▸ EXERCISE AIM: Your answer should consist of each line below that includes the word "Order".

▸ RECORDS FOR PROCESSING:
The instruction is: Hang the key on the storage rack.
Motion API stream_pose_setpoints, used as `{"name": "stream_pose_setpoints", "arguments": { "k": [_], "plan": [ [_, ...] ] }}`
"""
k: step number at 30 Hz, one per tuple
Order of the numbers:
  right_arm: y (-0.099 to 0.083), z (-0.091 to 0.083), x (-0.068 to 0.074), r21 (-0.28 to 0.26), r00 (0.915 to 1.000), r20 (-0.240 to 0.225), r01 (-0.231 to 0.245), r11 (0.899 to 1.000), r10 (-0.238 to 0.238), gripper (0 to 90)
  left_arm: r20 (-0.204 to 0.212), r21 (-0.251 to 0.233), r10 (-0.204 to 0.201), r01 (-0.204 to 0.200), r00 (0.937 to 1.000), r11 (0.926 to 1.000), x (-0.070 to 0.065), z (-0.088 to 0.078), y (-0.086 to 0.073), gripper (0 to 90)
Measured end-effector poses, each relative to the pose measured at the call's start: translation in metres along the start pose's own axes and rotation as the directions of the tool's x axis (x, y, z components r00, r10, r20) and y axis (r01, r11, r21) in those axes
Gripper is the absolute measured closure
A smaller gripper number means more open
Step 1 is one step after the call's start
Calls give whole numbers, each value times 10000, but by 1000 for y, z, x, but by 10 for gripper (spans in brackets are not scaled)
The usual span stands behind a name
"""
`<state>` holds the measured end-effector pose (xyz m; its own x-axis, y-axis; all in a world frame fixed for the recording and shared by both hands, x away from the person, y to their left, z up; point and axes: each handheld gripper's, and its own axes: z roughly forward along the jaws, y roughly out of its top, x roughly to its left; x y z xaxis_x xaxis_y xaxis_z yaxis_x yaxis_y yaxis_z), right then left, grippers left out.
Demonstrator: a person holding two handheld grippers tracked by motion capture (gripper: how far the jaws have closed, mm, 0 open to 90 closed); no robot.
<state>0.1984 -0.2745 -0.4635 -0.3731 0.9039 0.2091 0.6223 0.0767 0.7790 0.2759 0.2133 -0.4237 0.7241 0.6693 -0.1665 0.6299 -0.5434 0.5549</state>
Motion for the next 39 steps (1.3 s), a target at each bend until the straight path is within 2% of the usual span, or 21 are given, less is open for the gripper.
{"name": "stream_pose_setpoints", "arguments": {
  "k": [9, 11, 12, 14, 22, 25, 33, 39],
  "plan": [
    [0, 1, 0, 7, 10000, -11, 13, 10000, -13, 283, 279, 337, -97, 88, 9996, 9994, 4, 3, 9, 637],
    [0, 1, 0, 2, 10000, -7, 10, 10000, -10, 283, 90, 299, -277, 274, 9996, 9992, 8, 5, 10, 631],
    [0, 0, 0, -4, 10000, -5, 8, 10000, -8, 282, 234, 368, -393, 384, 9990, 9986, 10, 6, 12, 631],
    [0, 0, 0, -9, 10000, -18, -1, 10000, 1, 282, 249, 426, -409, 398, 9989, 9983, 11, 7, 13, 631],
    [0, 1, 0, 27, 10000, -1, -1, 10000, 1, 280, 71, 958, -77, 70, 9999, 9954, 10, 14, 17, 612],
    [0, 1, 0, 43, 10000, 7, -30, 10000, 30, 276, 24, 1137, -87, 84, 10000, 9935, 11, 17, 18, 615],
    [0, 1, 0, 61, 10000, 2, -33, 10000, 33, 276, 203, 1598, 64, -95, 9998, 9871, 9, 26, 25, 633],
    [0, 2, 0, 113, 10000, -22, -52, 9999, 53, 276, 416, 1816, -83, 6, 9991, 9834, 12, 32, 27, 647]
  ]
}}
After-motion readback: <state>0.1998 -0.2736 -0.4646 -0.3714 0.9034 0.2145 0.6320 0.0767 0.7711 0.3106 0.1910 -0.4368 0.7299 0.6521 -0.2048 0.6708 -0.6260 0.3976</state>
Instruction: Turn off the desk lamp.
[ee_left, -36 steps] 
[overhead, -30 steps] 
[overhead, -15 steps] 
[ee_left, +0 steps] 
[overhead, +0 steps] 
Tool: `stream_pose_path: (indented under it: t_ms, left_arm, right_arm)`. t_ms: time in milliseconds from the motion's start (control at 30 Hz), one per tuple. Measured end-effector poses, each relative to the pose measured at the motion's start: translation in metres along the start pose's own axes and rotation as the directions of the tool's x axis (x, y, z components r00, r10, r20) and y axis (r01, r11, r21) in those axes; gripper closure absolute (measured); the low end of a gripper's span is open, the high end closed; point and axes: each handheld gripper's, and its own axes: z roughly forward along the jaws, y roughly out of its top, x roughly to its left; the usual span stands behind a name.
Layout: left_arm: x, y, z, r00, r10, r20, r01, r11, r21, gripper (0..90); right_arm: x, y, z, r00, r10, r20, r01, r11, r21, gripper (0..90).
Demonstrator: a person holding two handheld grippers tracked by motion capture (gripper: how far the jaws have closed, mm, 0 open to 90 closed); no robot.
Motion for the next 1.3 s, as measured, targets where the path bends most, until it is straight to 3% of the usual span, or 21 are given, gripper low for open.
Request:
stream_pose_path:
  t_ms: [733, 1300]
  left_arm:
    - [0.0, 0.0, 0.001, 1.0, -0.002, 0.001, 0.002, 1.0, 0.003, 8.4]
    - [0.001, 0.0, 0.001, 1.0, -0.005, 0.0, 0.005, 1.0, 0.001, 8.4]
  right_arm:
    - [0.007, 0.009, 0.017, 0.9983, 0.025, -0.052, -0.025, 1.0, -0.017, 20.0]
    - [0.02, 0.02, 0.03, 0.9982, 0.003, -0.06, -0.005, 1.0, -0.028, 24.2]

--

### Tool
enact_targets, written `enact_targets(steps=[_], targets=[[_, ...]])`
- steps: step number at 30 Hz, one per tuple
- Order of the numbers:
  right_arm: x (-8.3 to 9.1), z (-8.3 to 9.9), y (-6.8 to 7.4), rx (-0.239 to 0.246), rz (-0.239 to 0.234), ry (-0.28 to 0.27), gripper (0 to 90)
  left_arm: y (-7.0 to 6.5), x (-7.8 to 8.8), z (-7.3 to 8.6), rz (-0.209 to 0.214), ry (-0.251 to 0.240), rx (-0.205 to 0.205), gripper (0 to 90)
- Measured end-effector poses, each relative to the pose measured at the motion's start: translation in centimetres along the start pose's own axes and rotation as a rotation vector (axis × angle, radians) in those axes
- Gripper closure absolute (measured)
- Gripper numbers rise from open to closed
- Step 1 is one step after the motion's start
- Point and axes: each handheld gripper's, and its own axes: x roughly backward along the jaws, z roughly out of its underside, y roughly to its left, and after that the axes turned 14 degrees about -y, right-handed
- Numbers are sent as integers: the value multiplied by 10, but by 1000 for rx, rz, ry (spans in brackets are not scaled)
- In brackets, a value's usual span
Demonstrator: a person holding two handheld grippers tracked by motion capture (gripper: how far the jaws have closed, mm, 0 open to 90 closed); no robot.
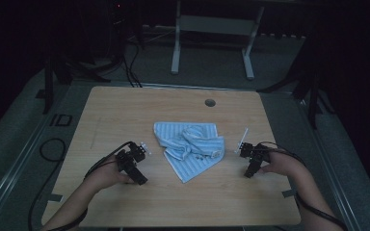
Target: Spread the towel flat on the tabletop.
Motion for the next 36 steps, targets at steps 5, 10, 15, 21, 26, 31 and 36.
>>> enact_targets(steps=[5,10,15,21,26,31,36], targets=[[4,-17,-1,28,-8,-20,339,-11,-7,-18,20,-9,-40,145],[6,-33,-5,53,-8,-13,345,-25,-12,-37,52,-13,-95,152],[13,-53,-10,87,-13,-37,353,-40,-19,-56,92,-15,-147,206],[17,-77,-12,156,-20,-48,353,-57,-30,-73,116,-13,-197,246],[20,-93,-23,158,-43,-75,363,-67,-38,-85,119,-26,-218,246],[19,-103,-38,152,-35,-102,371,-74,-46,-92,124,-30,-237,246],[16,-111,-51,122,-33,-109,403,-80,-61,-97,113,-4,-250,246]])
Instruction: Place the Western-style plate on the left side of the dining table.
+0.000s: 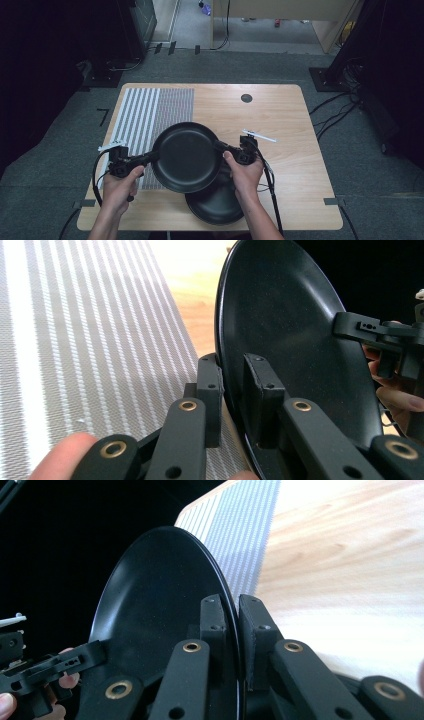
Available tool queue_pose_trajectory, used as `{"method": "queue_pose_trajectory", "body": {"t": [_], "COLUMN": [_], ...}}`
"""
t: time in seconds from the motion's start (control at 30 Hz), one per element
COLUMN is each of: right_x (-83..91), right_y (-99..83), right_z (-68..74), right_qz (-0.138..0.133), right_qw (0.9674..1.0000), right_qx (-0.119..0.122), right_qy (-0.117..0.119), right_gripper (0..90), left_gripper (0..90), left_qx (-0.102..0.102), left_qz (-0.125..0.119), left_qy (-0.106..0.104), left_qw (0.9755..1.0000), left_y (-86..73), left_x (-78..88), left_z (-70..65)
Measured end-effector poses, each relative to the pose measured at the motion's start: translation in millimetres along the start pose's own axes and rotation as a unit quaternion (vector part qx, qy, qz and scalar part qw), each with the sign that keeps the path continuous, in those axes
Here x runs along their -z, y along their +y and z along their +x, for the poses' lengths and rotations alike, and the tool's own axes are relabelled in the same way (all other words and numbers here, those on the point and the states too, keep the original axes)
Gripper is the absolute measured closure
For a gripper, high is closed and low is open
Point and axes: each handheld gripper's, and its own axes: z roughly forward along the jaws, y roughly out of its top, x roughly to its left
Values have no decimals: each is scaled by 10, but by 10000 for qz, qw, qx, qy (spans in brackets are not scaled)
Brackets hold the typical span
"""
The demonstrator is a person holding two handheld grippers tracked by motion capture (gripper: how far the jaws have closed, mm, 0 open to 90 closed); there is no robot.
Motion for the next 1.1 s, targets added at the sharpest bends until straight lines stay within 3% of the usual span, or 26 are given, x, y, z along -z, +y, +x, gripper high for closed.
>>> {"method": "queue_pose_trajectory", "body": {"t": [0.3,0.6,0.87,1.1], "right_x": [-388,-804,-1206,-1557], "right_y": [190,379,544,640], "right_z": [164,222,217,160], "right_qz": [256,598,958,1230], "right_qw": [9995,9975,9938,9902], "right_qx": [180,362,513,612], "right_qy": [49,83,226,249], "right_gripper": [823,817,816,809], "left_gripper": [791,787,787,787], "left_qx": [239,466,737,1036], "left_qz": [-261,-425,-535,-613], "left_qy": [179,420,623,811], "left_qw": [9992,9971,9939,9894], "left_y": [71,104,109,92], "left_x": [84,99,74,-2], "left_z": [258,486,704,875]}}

▸ ANSWER TO THIS PROBLEM:
Order of the numbers:
- Order of the numbers:

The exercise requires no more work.